Must Senator Al Franken go? In the immediate aftermath of revelations about Franken’s (now-admitted) troubling actions toward women, progressive writers have taken opposing positions, some saying that Franken is too valuable to liberals to be dropped, while others have said that he is now too toxic to remain in office.
I have read quite a few columns about this question by left-leaning writers (and some by conservatives), and every commentator has offered serious, compelling points that make it clear that this is no easy call. Even New York Times columnist Michelle Goldberg, who wrote that “Franken Should Go” on November 16, admitted in a follow-up column four days later that she was wavering.
In the course of discussing the sea change in public reaction to sexual harassment and sexual predation, I wrote last week that “[i]t is not an easy call either way, but for the record, my immediate reaction was that [Franken] had to go (and that was before the second accuser came forward),” adding that “I continue to believe that he should resign.”
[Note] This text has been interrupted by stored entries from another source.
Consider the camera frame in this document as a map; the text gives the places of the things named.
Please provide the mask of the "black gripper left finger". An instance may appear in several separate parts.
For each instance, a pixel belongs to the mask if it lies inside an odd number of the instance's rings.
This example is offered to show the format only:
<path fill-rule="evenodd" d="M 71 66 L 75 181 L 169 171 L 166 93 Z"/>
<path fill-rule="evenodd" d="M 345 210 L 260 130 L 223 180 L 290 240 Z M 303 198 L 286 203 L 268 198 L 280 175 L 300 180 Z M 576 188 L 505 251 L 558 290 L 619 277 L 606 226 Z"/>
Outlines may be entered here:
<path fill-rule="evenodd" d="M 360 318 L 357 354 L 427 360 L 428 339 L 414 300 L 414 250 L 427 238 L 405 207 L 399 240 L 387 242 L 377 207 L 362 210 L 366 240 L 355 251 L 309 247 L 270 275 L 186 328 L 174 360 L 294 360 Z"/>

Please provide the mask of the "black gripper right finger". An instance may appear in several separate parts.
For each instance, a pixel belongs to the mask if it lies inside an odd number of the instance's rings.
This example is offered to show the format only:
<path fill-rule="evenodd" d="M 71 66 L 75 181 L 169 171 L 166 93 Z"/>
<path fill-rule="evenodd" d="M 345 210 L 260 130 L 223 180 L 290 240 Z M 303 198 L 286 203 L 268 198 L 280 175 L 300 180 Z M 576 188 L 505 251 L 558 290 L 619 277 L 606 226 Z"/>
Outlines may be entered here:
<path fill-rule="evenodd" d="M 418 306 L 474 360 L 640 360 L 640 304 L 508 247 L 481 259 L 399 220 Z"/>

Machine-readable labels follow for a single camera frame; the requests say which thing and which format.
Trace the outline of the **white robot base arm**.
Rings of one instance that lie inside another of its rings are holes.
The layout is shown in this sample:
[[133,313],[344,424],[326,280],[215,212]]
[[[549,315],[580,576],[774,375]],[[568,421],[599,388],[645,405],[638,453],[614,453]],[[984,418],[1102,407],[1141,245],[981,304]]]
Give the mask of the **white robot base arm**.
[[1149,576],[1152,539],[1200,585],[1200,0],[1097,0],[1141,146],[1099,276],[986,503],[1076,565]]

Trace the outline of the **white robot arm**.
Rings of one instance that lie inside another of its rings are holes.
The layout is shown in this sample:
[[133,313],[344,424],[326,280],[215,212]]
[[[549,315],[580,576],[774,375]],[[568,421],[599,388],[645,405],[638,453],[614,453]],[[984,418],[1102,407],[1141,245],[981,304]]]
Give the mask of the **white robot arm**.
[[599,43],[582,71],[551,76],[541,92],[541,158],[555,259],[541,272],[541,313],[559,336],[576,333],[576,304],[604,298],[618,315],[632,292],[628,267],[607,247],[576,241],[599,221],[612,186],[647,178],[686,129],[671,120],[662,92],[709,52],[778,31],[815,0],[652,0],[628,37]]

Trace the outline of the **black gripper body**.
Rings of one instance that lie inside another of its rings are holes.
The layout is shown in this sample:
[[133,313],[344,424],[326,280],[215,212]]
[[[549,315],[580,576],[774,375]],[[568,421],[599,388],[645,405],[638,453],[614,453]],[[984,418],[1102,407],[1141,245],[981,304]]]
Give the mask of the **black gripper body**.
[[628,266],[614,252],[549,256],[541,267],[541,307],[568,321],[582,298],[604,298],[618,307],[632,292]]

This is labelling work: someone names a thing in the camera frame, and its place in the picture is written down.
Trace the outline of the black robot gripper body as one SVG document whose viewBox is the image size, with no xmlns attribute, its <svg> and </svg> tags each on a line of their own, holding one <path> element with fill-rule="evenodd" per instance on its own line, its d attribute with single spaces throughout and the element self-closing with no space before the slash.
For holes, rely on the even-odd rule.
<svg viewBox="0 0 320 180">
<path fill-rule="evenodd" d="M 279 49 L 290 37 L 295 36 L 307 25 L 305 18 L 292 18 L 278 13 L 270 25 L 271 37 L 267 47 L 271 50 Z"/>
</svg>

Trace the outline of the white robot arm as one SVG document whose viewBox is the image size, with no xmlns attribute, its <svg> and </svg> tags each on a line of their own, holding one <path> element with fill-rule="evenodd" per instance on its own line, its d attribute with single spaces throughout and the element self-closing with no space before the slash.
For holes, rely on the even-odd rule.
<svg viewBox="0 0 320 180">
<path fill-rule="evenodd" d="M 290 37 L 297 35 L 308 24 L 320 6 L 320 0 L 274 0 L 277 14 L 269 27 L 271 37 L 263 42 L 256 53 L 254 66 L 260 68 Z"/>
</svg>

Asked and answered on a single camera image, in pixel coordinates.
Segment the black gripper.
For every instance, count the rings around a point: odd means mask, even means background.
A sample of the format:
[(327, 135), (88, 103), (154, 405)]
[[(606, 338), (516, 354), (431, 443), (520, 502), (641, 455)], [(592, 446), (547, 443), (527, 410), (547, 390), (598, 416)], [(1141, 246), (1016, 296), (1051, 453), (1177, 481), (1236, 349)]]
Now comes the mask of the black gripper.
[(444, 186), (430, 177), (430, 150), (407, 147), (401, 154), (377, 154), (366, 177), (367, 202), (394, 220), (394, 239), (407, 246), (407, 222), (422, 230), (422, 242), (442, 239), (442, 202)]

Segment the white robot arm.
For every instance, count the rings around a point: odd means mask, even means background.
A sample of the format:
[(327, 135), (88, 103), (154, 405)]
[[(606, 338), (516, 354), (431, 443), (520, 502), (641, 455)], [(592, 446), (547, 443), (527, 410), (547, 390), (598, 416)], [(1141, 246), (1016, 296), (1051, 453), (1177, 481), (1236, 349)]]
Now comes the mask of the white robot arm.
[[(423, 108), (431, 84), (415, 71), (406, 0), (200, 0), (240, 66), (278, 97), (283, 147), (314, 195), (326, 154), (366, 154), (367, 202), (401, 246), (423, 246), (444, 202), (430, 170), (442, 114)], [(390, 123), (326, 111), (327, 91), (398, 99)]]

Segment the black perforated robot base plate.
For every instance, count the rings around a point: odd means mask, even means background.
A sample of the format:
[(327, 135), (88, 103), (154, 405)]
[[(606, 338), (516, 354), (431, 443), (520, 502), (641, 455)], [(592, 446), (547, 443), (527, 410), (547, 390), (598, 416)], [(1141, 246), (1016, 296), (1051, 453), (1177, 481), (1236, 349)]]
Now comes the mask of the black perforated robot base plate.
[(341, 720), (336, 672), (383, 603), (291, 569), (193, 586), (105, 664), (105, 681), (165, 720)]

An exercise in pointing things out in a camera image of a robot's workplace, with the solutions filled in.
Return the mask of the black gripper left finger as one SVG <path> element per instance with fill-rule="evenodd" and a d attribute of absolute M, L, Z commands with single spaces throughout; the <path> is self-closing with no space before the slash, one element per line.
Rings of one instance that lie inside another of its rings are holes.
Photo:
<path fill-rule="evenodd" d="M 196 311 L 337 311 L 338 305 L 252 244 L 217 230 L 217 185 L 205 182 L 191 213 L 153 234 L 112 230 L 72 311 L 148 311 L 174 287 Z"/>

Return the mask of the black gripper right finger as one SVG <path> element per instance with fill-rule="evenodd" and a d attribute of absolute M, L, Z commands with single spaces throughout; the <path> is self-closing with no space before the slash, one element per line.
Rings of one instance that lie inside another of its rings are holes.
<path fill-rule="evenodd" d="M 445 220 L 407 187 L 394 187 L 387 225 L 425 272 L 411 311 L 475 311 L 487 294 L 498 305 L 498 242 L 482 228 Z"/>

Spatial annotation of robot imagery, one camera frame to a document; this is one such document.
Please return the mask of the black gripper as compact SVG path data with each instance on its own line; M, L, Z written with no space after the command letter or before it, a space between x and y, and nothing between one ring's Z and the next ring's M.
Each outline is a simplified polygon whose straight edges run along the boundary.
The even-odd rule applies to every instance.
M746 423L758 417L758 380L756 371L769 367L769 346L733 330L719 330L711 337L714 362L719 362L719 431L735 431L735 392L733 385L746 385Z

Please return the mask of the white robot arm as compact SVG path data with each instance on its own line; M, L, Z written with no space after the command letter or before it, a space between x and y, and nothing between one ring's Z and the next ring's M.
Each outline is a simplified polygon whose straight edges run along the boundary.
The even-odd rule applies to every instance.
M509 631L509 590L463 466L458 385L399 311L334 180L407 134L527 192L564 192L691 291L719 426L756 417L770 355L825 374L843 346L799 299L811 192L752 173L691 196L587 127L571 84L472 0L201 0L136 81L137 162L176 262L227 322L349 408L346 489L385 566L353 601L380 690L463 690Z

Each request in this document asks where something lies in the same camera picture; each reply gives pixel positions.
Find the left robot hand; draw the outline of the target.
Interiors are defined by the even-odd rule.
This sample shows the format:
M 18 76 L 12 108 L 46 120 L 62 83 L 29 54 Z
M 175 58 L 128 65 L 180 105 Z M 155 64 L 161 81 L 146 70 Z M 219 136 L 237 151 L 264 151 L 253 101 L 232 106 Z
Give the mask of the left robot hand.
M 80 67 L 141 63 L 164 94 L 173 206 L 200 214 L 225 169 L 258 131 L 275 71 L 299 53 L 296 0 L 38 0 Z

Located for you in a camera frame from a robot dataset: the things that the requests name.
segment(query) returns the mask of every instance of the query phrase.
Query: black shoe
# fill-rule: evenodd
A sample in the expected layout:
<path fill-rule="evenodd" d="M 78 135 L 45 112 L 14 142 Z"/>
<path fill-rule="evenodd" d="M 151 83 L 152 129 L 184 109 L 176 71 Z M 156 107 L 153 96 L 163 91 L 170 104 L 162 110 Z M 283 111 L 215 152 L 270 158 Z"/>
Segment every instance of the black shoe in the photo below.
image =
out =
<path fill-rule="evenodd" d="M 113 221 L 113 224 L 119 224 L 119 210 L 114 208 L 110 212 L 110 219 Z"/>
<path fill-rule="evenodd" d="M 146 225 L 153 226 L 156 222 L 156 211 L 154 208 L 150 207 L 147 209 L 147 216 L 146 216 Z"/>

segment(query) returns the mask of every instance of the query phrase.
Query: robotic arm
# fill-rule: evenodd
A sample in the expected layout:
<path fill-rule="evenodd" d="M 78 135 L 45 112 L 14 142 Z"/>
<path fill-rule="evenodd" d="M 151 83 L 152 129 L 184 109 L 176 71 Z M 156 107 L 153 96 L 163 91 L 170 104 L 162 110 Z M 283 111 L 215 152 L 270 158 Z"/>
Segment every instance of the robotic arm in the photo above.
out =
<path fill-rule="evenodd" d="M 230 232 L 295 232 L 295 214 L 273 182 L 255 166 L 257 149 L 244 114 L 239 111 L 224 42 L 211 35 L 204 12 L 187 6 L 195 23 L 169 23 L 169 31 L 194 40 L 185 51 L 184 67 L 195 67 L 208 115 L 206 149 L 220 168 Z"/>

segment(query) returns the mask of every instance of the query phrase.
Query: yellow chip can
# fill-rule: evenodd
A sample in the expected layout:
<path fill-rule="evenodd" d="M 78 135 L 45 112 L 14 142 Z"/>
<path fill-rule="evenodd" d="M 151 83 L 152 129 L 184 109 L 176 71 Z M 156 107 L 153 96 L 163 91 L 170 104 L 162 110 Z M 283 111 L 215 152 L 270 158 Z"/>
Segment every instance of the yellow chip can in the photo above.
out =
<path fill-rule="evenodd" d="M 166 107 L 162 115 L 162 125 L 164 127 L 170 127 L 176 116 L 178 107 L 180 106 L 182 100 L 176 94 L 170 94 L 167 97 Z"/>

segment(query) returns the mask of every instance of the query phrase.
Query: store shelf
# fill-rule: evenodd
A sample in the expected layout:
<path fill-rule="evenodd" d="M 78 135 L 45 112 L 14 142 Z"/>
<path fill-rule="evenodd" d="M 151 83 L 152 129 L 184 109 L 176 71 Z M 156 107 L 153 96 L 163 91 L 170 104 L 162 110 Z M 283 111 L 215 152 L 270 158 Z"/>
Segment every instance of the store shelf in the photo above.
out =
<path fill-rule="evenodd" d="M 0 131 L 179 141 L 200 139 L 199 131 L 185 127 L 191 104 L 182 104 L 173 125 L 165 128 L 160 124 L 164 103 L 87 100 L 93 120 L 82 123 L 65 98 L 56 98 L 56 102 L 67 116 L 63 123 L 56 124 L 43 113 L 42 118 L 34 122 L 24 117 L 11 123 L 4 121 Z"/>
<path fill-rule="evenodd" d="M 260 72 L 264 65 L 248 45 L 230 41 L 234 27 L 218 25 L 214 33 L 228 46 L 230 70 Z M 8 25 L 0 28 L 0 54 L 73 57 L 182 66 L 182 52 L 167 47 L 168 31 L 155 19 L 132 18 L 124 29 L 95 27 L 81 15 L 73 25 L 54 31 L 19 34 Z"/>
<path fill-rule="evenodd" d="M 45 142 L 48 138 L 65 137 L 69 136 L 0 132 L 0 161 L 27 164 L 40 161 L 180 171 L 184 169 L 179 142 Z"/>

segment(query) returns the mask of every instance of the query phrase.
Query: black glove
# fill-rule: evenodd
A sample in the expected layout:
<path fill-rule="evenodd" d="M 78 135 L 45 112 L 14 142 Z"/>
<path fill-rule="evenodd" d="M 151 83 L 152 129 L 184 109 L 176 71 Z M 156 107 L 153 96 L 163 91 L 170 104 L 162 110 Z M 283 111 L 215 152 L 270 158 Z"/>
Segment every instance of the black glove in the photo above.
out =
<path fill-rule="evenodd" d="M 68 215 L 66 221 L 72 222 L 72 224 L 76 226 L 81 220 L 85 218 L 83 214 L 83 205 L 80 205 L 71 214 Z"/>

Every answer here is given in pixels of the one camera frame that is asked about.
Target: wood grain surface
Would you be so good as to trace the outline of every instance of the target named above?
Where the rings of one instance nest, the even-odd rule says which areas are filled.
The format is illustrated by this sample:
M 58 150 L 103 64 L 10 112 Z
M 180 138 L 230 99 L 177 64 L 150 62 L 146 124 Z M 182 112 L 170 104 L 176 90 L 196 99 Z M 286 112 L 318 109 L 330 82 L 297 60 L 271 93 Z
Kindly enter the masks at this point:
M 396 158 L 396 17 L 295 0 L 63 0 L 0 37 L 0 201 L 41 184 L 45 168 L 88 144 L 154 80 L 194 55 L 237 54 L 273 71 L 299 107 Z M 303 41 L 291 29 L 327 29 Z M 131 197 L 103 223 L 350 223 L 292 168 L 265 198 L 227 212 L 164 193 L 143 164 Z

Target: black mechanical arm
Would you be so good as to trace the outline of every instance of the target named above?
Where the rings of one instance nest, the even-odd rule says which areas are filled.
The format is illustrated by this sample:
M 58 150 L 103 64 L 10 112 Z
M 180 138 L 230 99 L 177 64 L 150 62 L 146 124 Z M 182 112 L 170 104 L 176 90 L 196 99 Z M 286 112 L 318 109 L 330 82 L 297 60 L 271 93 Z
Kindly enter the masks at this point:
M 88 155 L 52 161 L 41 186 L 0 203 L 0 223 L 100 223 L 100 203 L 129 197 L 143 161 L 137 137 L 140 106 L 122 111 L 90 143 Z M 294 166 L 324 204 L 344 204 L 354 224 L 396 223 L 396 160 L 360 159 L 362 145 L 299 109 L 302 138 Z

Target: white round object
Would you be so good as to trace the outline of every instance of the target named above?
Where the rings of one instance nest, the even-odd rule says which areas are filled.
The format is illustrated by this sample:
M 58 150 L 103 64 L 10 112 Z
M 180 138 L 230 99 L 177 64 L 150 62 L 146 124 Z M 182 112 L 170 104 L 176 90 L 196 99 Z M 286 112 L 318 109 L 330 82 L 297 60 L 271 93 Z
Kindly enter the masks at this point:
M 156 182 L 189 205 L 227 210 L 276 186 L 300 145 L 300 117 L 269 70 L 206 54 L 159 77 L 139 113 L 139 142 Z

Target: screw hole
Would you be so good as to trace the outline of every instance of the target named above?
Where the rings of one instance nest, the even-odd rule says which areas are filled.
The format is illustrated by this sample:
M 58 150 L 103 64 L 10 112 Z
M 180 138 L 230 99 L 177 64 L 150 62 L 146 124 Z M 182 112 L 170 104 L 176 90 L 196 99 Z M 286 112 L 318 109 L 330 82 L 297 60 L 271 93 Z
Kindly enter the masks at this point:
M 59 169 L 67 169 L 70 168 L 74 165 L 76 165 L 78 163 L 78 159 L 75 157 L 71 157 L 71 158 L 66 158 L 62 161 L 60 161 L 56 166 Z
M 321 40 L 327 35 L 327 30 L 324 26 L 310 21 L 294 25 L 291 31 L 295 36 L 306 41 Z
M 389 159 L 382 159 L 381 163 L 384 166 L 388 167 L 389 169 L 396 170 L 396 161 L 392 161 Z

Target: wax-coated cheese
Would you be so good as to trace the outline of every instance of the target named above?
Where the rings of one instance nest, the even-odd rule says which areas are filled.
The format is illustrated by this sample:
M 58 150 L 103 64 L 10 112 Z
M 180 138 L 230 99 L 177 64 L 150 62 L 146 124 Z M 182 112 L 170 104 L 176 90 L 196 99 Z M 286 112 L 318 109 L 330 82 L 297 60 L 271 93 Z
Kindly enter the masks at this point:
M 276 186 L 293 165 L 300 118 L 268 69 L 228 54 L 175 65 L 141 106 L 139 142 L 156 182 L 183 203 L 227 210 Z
That was more than a week ago, and if Goldberg can begin to wobble in half that time, I decided to stop and consider whether I have had second thoughts. To the contrary, I now believe even more strongly that the Democrats should push Franken toward the door, even though I understand that not all bad actions are equally bad. As conservative Washington Post commentator Jennifer Rubin put it:
“The severity of the offense(s) and the need to protect the integrity of institutions (the press, the Congress, the presidency) should warrant permanent banishment for repeated actions of unwelcome physical conduct, even as we understand morally that some actions are worse than others.”
This is true. As a longtime fan of Franken (both his comedic work—including his wonderful books, like Rush Limbaugh Is a Big Fat Idiot, and Other Observations—and his political commitments), I was sorely tempted to argue that, well, the photo of Franken mugging for the camera in front of a sleeping woman did not definitely show that he was touching her breasts. And besides, I considered adding, she was wearing a flak jacket, right?
Rationalization is always tempting, but I then thought about how I would feel if the person being objectified in the photo was someone I loved. For that matter, I thought about how I would feel if I were to wake up and learn that someone had done that to me while I was asleep. “I was unconscious, so if it happened, I didn’t feel it or know about it” is most definitely not how I would respond.
The strongest argument against pushing Franken out of the Senate, I think, is that future situations might not be as politically safe for Democrats. It so happens that Franken would be replaced by a Democrat, but what if a Democratic senator from a state with a Republican governor is the next one accused?
The reason that this argument does not ultimately work is that we have no idea how the public discussion of these issues is going to proceed even in the next few days, much less the next few years. If the “next Franken moment” presents a more difficult political tradeoff, Democrats can assess it when it arises. It might never happen at all, but if it does, then a not-yet-knowable set of considerations will be in play.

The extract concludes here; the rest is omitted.